You’ve probably encountered people with dyslexia in various social media venues. They make frequent typos in their comments and posts, and sometimes there may seem to be some disconnect between a post and a comment someone has made that just doesn’t quite fit. They must have misread what you’d written or they would not have made that particular comment, right? Most likely, you shrug it off and move on. After all, you’re not the grammar and spelling police.
It’s a shame that people with dyslexia must struggle when there may be an easy fix within reach of anyone with a computer. It’s all about changing the font. Some fonts are simply known to be easier for people with dyslexia to read.
Any of the sans serif fonts, for instance, are bound to ease reading for people with dyslexia, as the letters lack the little curly tails most of us don’t notice but that are the bane of every dyslexic’s reading experience. Trebuchet is known to be a good font for people with dyslexia, as is Comic Sans. It seems that every day, there’s a new font to try that is designed to aid those with reading difficulties.
That’s great when you’re working in WORD. You can experiment with various fonts and find what works. That’s a big relief when you’ve got a paper to write.

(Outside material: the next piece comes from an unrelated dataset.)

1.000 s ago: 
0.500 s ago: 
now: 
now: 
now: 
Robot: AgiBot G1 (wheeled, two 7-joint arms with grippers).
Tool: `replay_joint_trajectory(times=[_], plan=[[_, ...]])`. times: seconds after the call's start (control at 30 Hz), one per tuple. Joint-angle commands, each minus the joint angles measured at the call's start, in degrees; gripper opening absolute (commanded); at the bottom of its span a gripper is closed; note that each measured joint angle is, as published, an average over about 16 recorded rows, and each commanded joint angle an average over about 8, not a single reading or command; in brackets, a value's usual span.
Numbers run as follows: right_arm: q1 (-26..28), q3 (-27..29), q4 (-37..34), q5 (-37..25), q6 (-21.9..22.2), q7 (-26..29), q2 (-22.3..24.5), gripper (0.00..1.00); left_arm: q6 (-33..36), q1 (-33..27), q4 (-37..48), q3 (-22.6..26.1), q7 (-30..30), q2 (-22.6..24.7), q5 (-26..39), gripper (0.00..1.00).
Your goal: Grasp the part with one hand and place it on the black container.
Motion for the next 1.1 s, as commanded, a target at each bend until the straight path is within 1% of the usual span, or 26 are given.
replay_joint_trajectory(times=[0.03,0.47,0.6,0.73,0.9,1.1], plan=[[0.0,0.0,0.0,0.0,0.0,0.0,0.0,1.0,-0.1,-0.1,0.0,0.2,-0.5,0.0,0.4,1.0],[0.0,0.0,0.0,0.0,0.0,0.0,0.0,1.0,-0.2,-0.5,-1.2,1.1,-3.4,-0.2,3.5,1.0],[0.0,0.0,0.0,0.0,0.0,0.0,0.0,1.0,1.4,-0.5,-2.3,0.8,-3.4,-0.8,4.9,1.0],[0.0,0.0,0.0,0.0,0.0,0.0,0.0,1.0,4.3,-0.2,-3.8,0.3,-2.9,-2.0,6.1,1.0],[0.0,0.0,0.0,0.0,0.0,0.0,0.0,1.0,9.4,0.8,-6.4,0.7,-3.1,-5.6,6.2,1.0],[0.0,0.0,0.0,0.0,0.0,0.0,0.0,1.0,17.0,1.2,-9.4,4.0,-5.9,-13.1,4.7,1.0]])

But while there are special fonts available that ease reading for those with dyslexia, these aren’t available on the Facebook or Twitter interfaces, for instance. That can be a bummer for someone who loves using social media but finds it hard to read certain typefaces. It’s also kind of unfair if you think about it: if one in four people find it hard to read, why should they have to struggle to avail themselves of social media and all it has to offer?
And of course, it’s not just about social media but webpage interfaces in general. What can someone with dyslexia do about a webpage interface in a font that is difficult to read?

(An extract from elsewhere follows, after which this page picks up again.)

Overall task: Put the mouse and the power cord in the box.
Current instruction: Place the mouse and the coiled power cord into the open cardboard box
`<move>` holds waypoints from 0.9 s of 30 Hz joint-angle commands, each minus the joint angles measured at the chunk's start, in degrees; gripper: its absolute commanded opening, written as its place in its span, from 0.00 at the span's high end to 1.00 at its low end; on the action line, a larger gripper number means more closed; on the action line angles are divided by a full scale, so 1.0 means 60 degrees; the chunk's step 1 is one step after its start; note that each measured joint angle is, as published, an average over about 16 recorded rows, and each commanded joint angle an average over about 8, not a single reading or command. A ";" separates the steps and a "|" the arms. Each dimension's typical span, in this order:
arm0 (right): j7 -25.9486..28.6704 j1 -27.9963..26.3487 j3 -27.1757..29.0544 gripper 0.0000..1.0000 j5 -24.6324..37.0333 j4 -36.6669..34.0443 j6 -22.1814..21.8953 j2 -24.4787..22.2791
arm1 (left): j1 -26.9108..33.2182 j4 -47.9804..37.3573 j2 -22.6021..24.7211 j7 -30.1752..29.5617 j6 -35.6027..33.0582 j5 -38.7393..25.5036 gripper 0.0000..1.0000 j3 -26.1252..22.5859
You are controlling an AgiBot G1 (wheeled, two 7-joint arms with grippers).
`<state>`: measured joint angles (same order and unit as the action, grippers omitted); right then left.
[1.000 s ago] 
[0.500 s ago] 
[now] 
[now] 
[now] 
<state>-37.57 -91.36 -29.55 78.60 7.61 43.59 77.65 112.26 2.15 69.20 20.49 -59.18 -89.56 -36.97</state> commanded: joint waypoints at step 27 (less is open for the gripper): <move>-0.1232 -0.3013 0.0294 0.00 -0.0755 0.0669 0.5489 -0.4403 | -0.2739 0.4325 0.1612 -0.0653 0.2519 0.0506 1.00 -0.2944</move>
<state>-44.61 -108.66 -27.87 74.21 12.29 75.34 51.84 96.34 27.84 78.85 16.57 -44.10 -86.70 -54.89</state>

As it turns out, quite a lot.
It’s an easy fix to override the fonts and colors used on websites. For Internet Explorer, all you need do is click the start button, click on Internet Explorer, click on the Tools button, and then click “Internet Options.”
From there you click on the “General” tab, and then “Accessibility.” Here you can choose which overrides you want. You can choose to ignore the colors, the font styles, and font sizes specified on webpages. You can even choose all three. Just check the boxes and click “OK” twice.
Prefer working in Chrome? No problem.
Just click the Chrome menu on the browser toolbar. It looks like three horizontal bars. Choose “settings,” click “Show advanced settings” and then go to “Web Content.”
Next, click “Customize fonts,” and specify your preferred font and font size. Easy peasy.
Stuck on Mozilla Firefox? Also not a problem.
Go to the top of your Firefox browser, click the Firefox button and select “Options.” Choose “Content” then use the drop down menus to select the font and font size you prefer. To disable the custom fonts used by websites, click “Advanced” and uncheck the box next to “Allow pages to choose their own fonts, instead of my selections above.”
Click “OK” to close the fonts window, and then click “OK” to close the “Options” window.
Voila. Now you can surf in a way that makes sense to you. Or at least, makes surfing and using social media much less trying. Welcome to the world!